[PROBLEM TO SOLVE]:
All of the data that follows should be written out exactly.

============================================================

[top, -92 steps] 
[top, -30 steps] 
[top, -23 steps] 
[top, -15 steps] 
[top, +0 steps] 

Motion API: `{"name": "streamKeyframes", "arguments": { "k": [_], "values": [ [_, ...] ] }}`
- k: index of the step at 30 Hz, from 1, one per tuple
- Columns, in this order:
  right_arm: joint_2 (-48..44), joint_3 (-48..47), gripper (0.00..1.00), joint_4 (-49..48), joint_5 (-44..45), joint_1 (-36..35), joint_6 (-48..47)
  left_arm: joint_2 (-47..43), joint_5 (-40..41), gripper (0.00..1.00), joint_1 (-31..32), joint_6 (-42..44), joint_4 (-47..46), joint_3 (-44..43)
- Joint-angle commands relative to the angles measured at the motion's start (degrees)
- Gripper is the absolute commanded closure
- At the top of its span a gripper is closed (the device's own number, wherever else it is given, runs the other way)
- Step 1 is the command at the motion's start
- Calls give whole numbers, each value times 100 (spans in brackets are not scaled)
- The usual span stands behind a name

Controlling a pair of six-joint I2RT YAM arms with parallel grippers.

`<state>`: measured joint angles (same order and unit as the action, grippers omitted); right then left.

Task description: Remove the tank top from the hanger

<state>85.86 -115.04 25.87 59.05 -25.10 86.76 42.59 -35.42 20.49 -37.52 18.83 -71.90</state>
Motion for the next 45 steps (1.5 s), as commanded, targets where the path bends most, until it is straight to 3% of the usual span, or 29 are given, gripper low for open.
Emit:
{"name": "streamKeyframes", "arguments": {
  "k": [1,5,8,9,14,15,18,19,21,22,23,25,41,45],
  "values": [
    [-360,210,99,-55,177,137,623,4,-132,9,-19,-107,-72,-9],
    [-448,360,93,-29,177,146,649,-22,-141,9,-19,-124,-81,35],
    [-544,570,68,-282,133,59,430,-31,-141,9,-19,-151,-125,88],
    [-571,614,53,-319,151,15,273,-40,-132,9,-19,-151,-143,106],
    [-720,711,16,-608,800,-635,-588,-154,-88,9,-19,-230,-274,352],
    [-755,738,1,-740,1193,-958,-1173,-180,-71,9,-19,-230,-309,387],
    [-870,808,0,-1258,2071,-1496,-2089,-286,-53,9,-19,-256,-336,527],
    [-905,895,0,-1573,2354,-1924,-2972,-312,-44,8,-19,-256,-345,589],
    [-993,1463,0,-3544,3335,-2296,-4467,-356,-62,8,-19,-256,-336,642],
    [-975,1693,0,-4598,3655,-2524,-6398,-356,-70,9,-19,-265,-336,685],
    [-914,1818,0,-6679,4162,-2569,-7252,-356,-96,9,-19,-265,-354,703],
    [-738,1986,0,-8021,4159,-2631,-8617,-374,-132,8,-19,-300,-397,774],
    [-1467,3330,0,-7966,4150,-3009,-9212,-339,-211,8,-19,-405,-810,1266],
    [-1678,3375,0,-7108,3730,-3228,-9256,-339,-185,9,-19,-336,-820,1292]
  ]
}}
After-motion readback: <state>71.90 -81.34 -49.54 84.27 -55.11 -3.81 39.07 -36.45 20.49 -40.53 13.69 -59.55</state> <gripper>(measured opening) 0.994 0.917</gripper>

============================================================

[RESULT BELOW]:
[top, -92 steps] 
[top, -30 steps] 
[top, -23 steps] 
[top, -15 steps] 
[top, +0 steps] 

Motion API: `{"name": "streamKeyframes", "arguments": { "k": [_], "values": [ [_, ...] ] }}`
- k: index of the step at 30 Hz, from 1, one per tuple
- Columns, in this order:
  right_arm: joint_2 (-48..44), joint_3 (-48..47), gripper (0.00..1.00), joint_4 (-49..48), joint_5 (-44..45), joint_1 (-36..35), joint_6 (-48..47)
  left_arm: joint_2 (-47..43), joint_5 (-40..41), gripper (0.00..1.00), joint_1 (-31..32), joint_6 (-42..44), joint_4 (-47..46), joint_3 (-44..43)
- Joint-angle commands relative to the angles measured at the motion's start (degrees)
- Gripper is the absolute commanded closure
- At the top of its span a gripper is closed (the device's own number, wherever else it is given, runs the other way)
- Step 1 is the command at the motion's start
- Calls give whole numbers, each value times 100 (spans in brackets are not scaled)
- The usual span stands behind a name

Controlling a pair of six-joint I2RT YAM arms with parallel grippers.

`<state>`: measured joint angles (same order and unit as the action, grippers omitted); right then left.

Task description: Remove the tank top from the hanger

<state>85.86 -115.04 25.87 59.05 -25.10 86.76 42.59 -35.42 20.49 -37.52 18.83 -71.90</state>
Motion for the next 45 steps (1.5 s), as commanded, targets where the path bends most, until it is straight to 3% of the usual span, or 29 are given, gripper low for open.
Emit:
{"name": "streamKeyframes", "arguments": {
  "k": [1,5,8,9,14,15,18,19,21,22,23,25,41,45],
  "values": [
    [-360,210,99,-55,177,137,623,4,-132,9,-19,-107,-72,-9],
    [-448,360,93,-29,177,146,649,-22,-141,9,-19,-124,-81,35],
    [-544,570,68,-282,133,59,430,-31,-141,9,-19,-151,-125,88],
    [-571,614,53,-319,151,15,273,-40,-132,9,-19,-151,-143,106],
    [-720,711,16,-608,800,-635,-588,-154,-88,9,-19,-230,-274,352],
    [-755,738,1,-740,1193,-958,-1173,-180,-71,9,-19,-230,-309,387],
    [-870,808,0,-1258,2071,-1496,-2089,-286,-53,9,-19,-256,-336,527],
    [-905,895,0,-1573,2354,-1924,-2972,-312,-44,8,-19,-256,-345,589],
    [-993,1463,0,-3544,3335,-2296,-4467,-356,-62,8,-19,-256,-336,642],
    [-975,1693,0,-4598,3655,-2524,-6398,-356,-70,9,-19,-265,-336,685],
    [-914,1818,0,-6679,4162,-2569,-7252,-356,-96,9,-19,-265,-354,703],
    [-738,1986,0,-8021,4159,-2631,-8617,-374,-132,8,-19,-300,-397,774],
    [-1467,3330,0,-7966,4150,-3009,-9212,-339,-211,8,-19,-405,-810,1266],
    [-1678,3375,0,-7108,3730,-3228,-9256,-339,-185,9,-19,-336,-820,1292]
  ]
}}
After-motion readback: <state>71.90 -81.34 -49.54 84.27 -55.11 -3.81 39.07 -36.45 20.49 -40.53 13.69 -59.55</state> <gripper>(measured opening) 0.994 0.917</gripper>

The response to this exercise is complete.